Was the officer’s decision unreasonable?
[10]
The Minister contends that the officer properly
dismissed Mr Ferreira’s application because inadequate medical care is not a
valid basis for a PRRA. The other risks Mr Ferreira identified (homelessness,
imprisonment, violence) all flowed from the unavailability of suitable medical
treatment.
[11]
In my view, however, the officer leaped too
readily to the conclusion that the risks facing Mr Ferreira arose from the lack
of medical care in Jamaica. Actually, his application was based on his own
particular circumstances.
[12]
Mr Ferreira explained in his submissions that,
without sufficient medical oversight or the support of his family, he would be
unlikely to seek out treatment or stay on his medication. In Canada, his mother and a community worker help ensure that he stays on his medication. His
condition is stable when medicated. His doctors believe he needs this kind of support
in order to maintain compliance with his treatment. No such support exists for
him in Jamaica.
[13]
Therefore, no matter what level of treatment might
be available in Jamaica, Mr Ferreira would probably not benefit from it. He
would likely be drawn into a life of homelessness, crime and incarceration in a
country where the mentally ill endure undeniable hardship. His case parallels
others in which this Court has recognized that mistreatment resulting from an
applicant’s particular symptoms of mental disorder may be relevant to an
applicant’s PRRA because s 97(1)(b)(iv) only excludes protection where
the inadequacy of medical care is directly responsible for the anticipated harm
(see, eg, Lemika v Canada (Minister of Citizenship and Immigration),
2012 FC 467; Level v Canada (Minister of Citizenship and Immigration,
2013 FC 1226).
[14]
Where, as here, the applicant’s risk relates not
to the inability of the country of origin to provide adequate medical care but
to the applicant’s inability to access treatment, s 97(1)(b)(iv) does
not stand in the way of the applicant’s PRRA. This is not to say, of course,
that all persons from Jamaica who experience schizophrenia should benefit from
a positive PRRA. As the officer acknowledged, each case must be decided on its own
facts. However, where the risk relates not to the lack of care but to the
applicant’s inability to benefit from any care that may be available, s 97(1)(b)(iv)
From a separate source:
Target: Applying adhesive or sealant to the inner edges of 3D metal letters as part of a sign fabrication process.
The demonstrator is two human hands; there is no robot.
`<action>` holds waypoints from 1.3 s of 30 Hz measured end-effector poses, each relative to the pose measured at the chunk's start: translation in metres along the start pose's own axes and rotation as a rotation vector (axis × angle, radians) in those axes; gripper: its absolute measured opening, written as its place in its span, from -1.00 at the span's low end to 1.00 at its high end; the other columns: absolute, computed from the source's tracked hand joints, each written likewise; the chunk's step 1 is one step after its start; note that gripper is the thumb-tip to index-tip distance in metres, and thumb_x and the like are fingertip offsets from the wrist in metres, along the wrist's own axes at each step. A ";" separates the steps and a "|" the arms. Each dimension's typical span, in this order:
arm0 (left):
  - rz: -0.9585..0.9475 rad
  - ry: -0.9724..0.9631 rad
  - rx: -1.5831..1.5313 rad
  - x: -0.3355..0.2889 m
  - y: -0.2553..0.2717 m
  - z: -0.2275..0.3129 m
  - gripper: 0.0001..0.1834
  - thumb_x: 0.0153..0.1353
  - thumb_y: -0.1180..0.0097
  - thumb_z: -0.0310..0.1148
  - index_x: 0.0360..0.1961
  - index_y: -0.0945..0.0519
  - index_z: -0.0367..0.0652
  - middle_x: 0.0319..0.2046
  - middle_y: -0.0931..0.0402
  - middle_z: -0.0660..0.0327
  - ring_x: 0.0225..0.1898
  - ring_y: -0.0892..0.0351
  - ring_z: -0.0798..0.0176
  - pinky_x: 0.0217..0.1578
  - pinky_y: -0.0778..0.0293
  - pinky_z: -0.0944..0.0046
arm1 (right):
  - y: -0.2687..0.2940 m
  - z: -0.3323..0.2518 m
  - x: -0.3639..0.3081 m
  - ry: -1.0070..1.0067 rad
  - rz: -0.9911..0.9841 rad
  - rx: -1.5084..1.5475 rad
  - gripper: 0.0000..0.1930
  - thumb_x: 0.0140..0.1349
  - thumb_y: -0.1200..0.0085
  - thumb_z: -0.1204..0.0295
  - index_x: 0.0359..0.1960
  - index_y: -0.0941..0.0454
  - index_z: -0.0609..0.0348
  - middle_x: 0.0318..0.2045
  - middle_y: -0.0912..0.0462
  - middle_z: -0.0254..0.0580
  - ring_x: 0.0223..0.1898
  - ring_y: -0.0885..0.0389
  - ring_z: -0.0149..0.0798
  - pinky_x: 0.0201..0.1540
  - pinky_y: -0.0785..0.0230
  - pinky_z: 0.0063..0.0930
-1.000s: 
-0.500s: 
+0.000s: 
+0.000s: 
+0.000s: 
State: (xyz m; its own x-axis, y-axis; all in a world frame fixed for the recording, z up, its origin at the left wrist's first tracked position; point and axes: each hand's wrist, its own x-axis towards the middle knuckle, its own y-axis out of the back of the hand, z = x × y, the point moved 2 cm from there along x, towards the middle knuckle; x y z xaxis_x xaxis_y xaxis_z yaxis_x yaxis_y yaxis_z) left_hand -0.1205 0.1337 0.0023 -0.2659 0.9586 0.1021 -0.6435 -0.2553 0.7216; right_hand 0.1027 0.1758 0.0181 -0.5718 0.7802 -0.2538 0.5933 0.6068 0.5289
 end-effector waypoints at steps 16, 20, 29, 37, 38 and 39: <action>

will not defeat a PRRA application.
IV.
Conclusion and Disposition
[15]
In my view, the officer failed to appreciate the
essence of Mr Ferreira’s application and wrongly concluded that it fell within
the exception defined by s 97(1)(b)(iv) of IRPA. I find that the
officer’s conclusion was unreasonable and must, therefore, allow this
application for judicial review and order another officer to review Mr
Ferreira’s application. Neither party proposed a question of general importance
for certification, and none is stated.